Sou o menino que assopra a fumaça do baseado como as fábricas fazem durante todo o dia e sou seus funcionários lá dentro, trancados, na maior parte do tempo mudos e surdos.
Corro pelo trânsito caótico de quem num tem tempo pra abaixar o vidro e perceber que ainda estou vivo, desço a ladeira da indignação pra chegar num bairro alagado, mas a culpa é nossa, mesmo, na hora do voto não fazemos o saneamento básico. Sou a idosa que vive de pegar lata vazia pra sustentar os dois netos.
Como nunca fui aposentado, fico a maior parte do dia imaginando o que é viver com o salário de um deputado.
Também imagino uma bomba que explode e chega a causar efeito no prato vazio de um pai sentado no lixão, olhando o filho que nunca ri.
Você sabe que tem filho seu que dorme ao relento, mas, ainda assim, o terminal de ônibus diz pra não dar esmola, então vamos distribuir pistolas.
Pobre gente que, na terra da garoa, tenta ver algum sentido na vida. Passo com minha caixinha de chiclete na rua de um ladrão de gravata que ora e de um policial mal remunerado que chora quando vê que seu igual é um trabalhador sem expressão e sem futuro. Vejo o concreto e, perante as famílias sem o básico na avenida de tantos fins de semana trágicos, eu sou apenas mais um rapaz comum.
Na metrópole de aço, colecionador de pedras é o que todos nós somos. Sou a mãe que reclama da falta de emprego e que, quando percebe que o filho sem rumo só tem a rua como recurso, liga a TV e viaja na novela.
Sou o evangélico com o bolso vazio e muita fé, que olha os imensos cartazes dos bancos e pensa no diabo.

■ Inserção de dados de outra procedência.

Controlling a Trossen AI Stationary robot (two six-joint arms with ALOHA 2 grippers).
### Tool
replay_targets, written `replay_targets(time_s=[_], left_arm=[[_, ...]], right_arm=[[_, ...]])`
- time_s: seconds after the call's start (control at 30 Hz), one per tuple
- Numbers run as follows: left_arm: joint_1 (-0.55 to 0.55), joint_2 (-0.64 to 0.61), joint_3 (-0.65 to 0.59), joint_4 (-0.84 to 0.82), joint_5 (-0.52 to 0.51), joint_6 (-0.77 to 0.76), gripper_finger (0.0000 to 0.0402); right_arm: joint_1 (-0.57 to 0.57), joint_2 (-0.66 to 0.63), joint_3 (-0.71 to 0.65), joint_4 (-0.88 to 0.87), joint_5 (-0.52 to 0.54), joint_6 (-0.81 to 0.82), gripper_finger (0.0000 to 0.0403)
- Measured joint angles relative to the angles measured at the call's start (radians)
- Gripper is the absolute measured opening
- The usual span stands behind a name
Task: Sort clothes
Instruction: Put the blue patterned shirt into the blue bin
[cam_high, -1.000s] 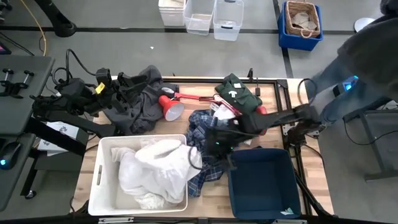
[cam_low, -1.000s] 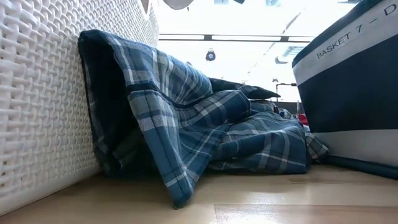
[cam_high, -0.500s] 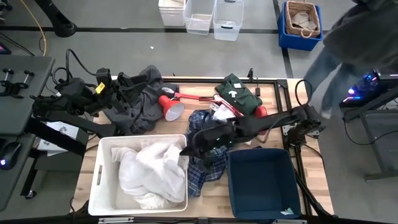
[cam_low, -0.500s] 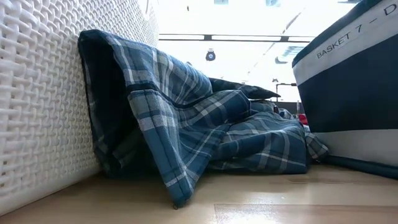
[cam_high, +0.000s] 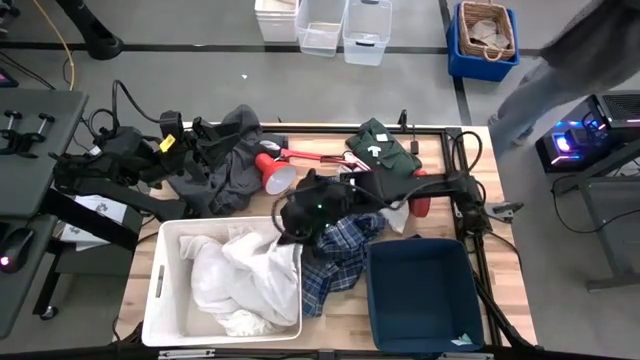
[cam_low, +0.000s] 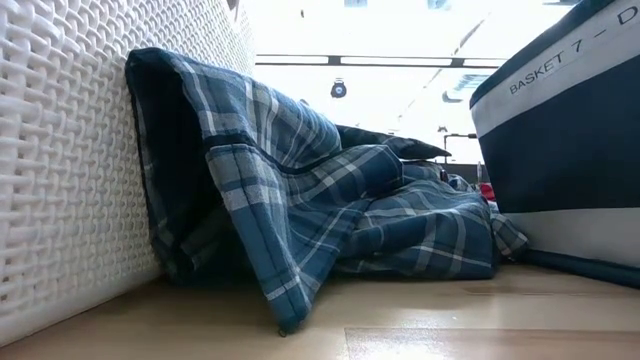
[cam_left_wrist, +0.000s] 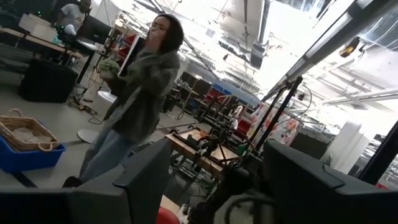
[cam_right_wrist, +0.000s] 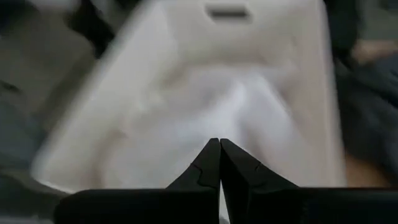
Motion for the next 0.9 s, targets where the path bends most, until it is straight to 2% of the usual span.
replay_targets(time_s=[0.1,0.2,0.3,0.4,0.5,0.6,0.7,0.9], left_arm=[[0.000,0.001,0.000,-0.002,0.000,0.000,0.0248],[0.000,0.000,0.000,-0.001,0.000,0.000,0.0248],[0.000,-0.002,0.000,0.000,0.000,0.002,0.0248],[0.000,-0.003,0.000,0.002,0.000,0.030,0.0248],[0.001,-0.003,0.000,0.001,-0.005,0.054,0.0248],[0.001,0.001,0.000,-0.021,-0.020,0.077,0.0248],[0.001,0.002,0.001,-0.071,-0.009,0.090,0.0248],[0.001,0.001,0.000,-0.081,-0.005,0.089,0.0248]], right_arm=[[-0.002,0.000,0.089,-0.189,0.084,-0.008,0.0001],[0.000,-0.082,0.017,-0.324,0.099,0.052,0.0018],[0.001,-0.105,-0.052,-0.531,0.129,0.083,0.0059],[0.004,-0.108,-0.120,-0.618,0.187,0.136,0.0111],[0.019,-0.124,-0.209,-0.620,0.281,0.235,0.0159],[0.022,-0.114,-0.353,-0.523,0.328,0.211,0.0191],[0.013,-0.112,-0.462,-0.407,0.325,0.191,0.0206],[-0.018,-0.113,-0.613,-0.218,0.242,0.231,0.0210]])
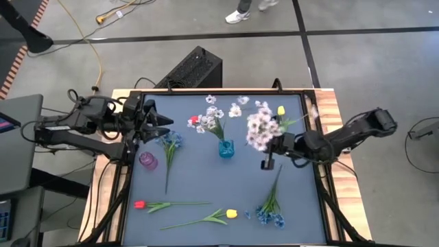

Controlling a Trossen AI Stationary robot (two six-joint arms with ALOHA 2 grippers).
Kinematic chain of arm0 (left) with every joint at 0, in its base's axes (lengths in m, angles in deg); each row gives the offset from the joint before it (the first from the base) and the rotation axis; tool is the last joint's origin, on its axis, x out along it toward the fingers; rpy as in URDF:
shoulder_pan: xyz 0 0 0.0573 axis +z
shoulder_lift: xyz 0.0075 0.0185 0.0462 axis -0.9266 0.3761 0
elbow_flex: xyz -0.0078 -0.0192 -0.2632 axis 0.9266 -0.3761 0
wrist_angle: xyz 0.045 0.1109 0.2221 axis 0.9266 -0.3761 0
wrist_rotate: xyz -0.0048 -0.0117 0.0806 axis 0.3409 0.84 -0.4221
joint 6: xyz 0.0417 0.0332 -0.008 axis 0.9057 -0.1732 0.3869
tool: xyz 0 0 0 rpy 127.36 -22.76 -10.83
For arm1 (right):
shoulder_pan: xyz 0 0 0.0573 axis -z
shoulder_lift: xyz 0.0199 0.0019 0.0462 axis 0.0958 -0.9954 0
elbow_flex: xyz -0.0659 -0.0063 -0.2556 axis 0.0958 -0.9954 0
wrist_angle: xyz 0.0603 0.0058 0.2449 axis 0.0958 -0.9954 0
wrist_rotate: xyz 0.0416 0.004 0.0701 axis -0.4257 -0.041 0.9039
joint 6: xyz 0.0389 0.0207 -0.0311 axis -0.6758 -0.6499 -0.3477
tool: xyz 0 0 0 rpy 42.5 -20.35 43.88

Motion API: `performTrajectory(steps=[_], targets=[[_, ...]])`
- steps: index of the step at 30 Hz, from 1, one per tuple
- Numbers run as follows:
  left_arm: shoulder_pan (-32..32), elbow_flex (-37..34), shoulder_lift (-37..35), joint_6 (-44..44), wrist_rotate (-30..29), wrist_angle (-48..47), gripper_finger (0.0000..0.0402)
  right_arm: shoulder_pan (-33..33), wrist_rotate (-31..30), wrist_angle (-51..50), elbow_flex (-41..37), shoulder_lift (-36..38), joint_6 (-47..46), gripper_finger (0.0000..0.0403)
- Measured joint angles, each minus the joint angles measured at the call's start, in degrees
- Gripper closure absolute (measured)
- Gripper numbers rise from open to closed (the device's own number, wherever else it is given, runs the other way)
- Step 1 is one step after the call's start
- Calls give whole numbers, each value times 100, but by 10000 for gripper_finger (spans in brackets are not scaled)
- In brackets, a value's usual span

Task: Sort flowers into vase by color
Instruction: Put the white flowers into the blue vase

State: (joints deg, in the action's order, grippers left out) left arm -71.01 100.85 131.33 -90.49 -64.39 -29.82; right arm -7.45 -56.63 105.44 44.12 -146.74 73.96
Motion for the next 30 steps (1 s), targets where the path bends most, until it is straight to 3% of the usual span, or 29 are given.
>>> performTrajectory(steps=[10, 17, 30], targets=[[-2, 0, 64, -24, -70, -204, 224, 524, 441, 2109, 12, -1614, -507, 364], [-2, 0, 66, -28, -97, -416, 224, 720, 457, 2134, 77, -2267, -649, 364], [-2, 0, 66, -46, -121, -468, 224, 953, 479, 2122, 189, -2380, -678, 364]])
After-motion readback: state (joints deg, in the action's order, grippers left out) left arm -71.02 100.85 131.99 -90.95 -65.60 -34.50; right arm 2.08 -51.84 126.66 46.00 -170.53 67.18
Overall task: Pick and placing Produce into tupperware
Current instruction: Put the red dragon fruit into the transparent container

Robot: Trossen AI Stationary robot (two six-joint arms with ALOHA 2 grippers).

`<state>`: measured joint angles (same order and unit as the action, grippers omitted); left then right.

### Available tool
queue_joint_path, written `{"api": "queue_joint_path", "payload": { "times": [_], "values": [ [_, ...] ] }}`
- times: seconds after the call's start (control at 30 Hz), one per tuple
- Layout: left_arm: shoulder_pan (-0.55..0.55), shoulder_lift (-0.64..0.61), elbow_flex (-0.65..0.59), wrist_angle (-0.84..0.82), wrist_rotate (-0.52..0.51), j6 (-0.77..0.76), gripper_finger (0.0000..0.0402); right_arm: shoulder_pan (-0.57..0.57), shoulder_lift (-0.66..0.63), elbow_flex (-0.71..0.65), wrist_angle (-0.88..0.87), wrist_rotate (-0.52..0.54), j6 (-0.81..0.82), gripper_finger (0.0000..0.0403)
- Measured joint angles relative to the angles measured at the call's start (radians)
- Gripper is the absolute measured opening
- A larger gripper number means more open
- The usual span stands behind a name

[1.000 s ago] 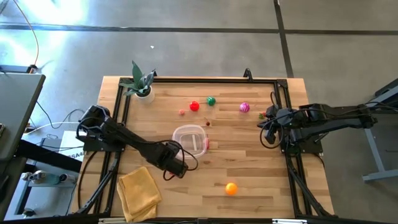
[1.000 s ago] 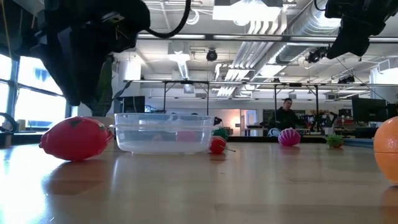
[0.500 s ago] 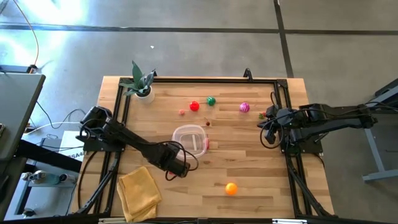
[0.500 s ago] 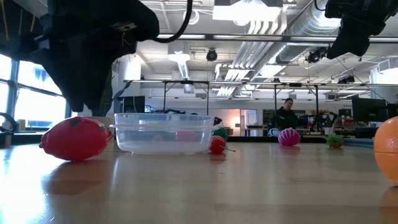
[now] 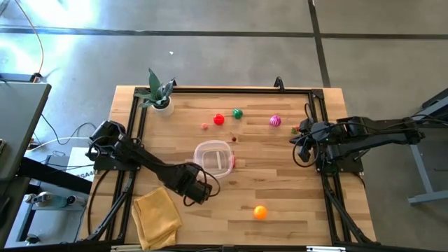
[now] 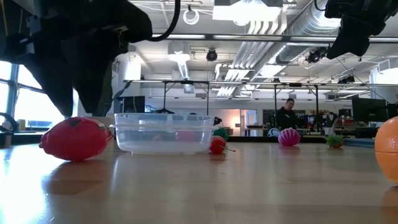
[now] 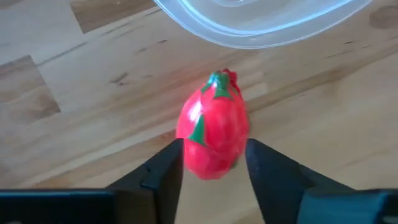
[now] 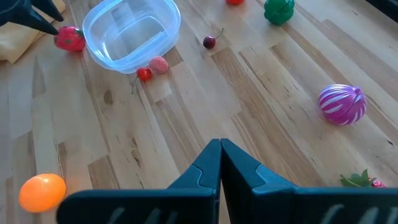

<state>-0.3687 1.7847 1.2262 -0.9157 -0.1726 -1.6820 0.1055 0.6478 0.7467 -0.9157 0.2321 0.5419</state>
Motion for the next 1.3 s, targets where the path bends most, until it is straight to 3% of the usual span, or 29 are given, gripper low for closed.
{"api": "queue_joint_path", "payload": {
  "times": [0.23,0.6,1.3],
  "values": [
    [0.002,0.000,-0.011,0.010,0.001,0.012,0.0241,0.000,0.000,0.000,0.000,0.000,0.000,0.0000],
    [0.002,0.067,-0.012,0.061,0.019,0.040,0.0300,0.000,0.000,0.000,0.004,0.000,0.000,0.0000],
    [0.002,0.120,-0.011,0.079,-0.020,0.097,0.0321,0.000,0.000,0.000,0.007,0.000,0.000,0.0000]
  ]
}}
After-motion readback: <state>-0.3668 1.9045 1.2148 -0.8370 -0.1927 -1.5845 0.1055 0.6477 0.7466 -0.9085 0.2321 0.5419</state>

Continuo a caminhar, vendo as guerreiras se prostituírem bem perto da av. Oscar do luxo, onde a elite branca brinca de Nova York perante o carro blindado sempre estacionado na zona sul. Me enfio por onde começa a rua do desespero, no Alto de Pinheiros, onde um mendigo morreu pra não incomodar o dono da mansão.
Sou o alcoólatra que antes morava na rua sem nome e no barraco sem número, expulso pelo verdadeiro proprietário, dono de algum condomínio fechado -que, da penitenciária, só tem uma diferença: os moradores pensam estar livres.
Mãe, você oferece tanta coisa que sei que não é pra mim, então por que você mente assim, mãe? A senhora sempre cozinhou na mesa farta queijos, vinhos, pães, mas por que, mãe, só alguns podem entrar nessa casa? Não adianta ser a capital da fartura se essa fartura é pra uma minoria.
Mãe, você adivinhou meu destino, não tem nenhum inocente aqui, mas, me diga, por que, quando você me escreve, só me manda impostos? Seu coração não atende mais nem as emergências, não tem médicos que me curem a dor da solidão que seus prédios altos me causam.
Mãe, você é costureira e continua a fazer a colcha de retalhos, tentando, ainda que em vão, juntar todos nós num mesmo lugar e depois chamar de lar. São Paulo virou um lugar pros duros de coração, pros outros. Quem sair por último, feche a escotilha.
Mãe, num vou mentir, você ilude as pessoas de bom coração dizendo que há oportunidades na sua casa, mas todos sabemos que o preço é alto. Quantos eu já vi tirando seis anos num cadeião ou mendigando por não achar emprego? Você mata os meninos e envelhece as meninas, além de esconder o que te incomoda, como os cemitérios, as prisões, os doentes mentais.
Acho que você faz isso comigo também, mãe, você me isola porque não pode me dar o que prometeu.
Quando você me mostrava pras tias, elas me apertavam, me beliscavam, me mordiam. Por que machucamos o que admiramos? Na hora que preciso, eu não tenho o mesmo tratamento que meus primos. Quando teve aquele desabamento, eles ficaram em hotéis. Por que tenho que ficar com os outros num pátio de colégio?
Isolado aqui na minha aldeia, talvez eu nem seja um filho legítimo, afinal, só sei que meu pai é baiano. Talvez eu seja somente um bastardo, mas, mesmo assim, feliz aniversário. Do seu filho, Periferia.


FERRÉZ, 31, rapper e escritor, é autor de "Capão Pecado", romance sobre Capão Redondo, bairro na periferia de São Paulo, onde ele vive, e de "Manual Prático do Ódio".